Written by Jill Nossa Thursday, 03 July 2014 00:00
Months after the death of Councilman Nicholas DiLeo left a vacant seat on the Glen Cove City Council, the seat remains open, despite the efforts of the mayor and council members to reach an agreement.
In a meeting that quickly turned from ambitious yet efficient to contentious, at points getting downright ugly, the vote to appoint Joe Capobianco to the council was ultimately tabled.
The resolution for the appointment was saved until the very end of the meeting, and Mayor Reginald A. Spinello announced the decision to appoint Capobianco to the seat, reading the city charter, which states that the decision is left to the council for filling the seat until the next general election. He started to call for public comments when Councilman Tim Tenke suggested that was against protocol.
“It’s not proper to take comments on appointments,” said Tenke.
Spinello then polled the council on whether or not to allow public comments. Councilman Anthony Gallo, Jr. said he thought it best to ask Capobianco if he wished to have the council members speak;
Councilman Efraim Spagnoletti said he sided with Tenke and expressed his displeasure with the method of the appointment.
“I have said before I felt the candidates should be vetted before the city council,” said Spagnoletti.
Responding to Spagnoletti, Spinello said, “Capobianco became the choice of the Republican Committee, which you are a part of...I was told there were no objections...you didn’t ask for a caucus. The public gets to make a decision in November, but not now. Now, we are obligated and get to make a choice.”
Spagnoletti said, “I support him as a candidate in November but not tonight. When they asked for an aye vote, I remained silent. When they asked for a no vote, I remained silent because I don’t know
Joe Capobianco or what he stands for...the candidate should be made public...it’s a fundamental principle called democracy.”
Spinello noted that he has had seven weeks to speak to him and ask him about where he stands.

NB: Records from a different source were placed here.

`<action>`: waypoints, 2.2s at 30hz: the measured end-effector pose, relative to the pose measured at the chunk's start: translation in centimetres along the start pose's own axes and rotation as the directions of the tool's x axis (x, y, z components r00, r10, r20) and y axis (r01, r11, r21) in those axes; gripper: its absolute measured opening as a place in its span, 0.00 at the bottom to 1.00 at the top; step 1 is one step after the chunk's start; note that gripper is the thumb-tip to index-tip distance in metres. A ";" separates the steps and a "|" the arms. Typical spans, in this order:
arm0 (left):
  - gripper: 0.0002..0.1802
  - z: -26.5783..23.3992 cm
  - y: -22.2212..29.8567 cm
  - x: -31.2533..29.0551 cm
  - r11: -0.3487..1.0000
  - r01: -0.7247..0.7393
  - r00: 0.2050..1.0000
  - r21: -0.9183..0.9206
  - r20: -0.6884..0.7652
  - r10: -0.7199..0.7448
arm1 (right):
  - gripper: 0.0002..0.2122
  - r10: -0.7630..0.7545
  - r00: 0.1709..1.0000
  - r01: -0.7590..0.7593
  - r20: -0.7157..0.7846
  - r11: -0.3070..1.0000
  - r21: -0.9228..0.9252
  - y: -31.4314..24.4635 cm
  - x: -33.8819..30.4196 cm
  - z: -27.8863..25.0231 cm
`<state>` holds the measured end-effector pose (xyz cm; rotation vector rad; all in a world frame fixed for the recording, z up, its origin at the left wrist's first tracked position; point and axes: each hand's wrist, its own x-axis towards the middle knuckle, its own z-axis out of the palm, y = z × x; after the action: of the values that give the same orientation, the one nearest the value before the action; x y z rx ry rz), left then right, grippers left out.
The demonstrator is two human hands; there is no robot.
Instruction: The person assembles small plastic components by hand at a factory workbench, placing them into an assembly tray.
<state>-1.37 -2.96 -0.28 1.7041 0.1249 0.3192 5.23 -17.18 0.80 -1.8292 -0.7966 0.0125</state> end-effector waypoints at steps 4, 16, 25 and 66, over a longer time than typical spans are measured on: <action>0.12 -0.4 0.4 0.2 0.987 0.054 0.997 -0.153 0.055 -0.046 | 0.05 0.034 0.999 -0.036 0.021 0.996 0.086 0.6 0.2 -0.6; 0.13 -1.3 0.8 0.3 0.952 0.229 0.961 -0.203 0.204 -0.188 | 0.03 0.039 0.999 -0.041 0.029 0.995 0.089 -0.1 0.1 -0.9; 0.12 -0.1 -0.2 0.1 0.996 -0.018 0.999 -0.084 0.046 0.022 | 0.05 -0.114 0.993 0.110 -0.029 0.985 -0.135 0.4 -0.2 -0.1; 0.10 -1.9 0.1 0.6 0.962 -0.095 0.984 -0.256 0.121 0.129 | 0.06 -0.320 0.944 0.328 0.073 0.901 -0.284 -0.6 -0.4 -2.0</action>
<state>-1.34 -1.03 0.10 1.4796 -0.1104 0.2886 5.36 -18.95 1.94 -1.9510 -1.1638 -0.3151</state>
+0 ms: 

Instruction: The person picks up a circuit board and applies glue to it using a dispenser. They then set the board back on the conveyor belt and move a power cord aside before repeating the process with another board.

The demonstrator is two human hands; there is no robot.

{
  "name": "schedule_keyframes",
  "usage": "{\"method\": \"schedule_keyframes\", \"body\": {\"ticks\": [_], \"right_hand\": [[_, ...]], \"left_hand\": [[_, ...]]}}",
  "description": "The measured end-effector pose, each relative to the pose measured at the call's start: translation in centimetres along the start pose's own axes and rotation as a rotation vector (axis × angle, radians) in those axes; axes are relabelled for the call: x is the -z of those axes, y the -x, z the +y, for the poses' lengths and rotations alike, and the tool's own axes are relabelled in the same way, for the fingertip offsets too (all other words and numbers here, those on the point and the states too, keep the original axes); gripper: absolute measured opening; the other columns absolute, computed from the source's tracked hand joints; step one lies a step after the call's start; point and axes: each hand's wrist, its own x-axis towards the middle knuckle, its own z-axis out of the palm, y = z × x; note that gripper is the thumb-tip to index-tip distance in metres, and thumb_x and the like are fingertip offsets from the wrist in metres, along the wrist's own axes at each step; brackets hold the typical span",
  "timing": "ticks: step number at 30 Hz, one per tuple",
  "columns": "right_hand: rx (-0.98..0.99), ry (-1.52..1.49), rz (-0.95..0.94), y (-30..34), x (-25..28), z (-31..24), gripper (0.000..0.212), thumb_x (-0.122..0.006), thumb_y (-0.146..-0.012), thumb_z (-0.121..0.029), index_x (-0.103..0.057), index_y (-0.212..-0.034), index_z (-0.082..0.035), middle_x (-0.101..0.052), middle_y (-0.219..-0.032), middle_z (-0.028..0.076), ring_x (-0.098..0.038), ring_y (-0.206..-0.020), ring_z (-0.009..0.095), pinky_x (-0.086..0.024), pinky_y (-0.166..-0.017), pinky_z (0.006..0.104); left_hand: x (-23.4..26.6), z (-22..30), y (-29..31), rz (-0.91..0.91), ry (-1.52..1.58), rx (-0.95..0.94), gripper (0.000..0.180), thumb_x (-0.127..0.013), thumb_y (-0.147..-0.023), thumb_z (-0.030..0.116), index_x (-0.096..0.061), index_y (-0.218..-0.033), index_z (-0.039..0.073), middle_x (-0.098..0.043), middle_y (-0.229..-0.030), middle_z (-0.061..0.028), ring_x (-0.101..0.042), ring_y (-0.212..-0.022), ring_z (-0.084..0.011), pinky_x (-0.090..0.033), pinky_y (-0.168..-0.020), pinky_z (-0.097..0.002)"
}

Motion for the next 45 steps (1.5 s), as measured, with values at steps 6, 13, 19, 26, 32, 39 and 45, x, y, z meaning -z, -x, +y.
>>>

Councilwoman Pam Panzenbeck, who made the motion to table to the vote, said, “I feel the mayor worked hard to find someone who would work well with all of us.”
Capobianco said, “I know I am a qualified candidate.” He began by saying he would not lower himself to the level of the council members, but then called out those members for not expressing the same support in public as they did to him in private, calling the behavior “disingenuous.” He said, “I’m not looking to have an agenda...I’m just here to pick up the garbage.”
Councilman Michael Famiglietti, a Democrat, said that while he respects and admires Capobianco, he would not have voted in favor of choosing him as a candidate for fundamental reasons.
“It’s very unfortunate that politics and a self-serving agenda have gotten in the way of good government,” said Spinello.
Resident Kathleen Lappano said, “A lot of people may not be pleased with what happened tonight, but...this is exactly what should be happening in a public forum...we have a dilemma...what I see is a government that is working despite being down one good man.” She then quoted an email that had apparently been circulating earlier in the day and said, “Give the vote back to the people of Glen Cove.”
The council passed a total of 18 resolutions as well as numerous appointments at the meeting, including the passage of legislation regarding sewer use and private wastewater disposal to specifically address the problems at Crescent Beach. Spinello explained that it would help make residents more accountable for their waste and any contamination they may cause. He noted the city’s service of providing annual pump-outs to those residents at no charge.
Erin Reilly, the city’s grants administrator, said that a lot of homeowners with cesspools do not know how to maintain them and the new code would help teach them.
One concerned resident said, “It’s not my responsibility as a taxpayer to teach them how to maintain their cesspools.”
Grace Slezak, a local real estate agent, noted that there are 129 homes in Glen Cove who are not hooked up to sewers, and said there is no longer a sewer tax charge on homeowners’ tax bills. “Those 129 households should pay for their cesspool clean outs,” she said.
Spinello said, “We are trying to have clean water in Long Island Sound and make people more accountable for their systems.”
The council also passed a resolution to enter into an agreement with Soli DG, Inc. as ferry operator consultant; Spinello explained that this is an experienced firm that has reviewed all previous letters of interest and will put together the Request for Proposals (RFPs).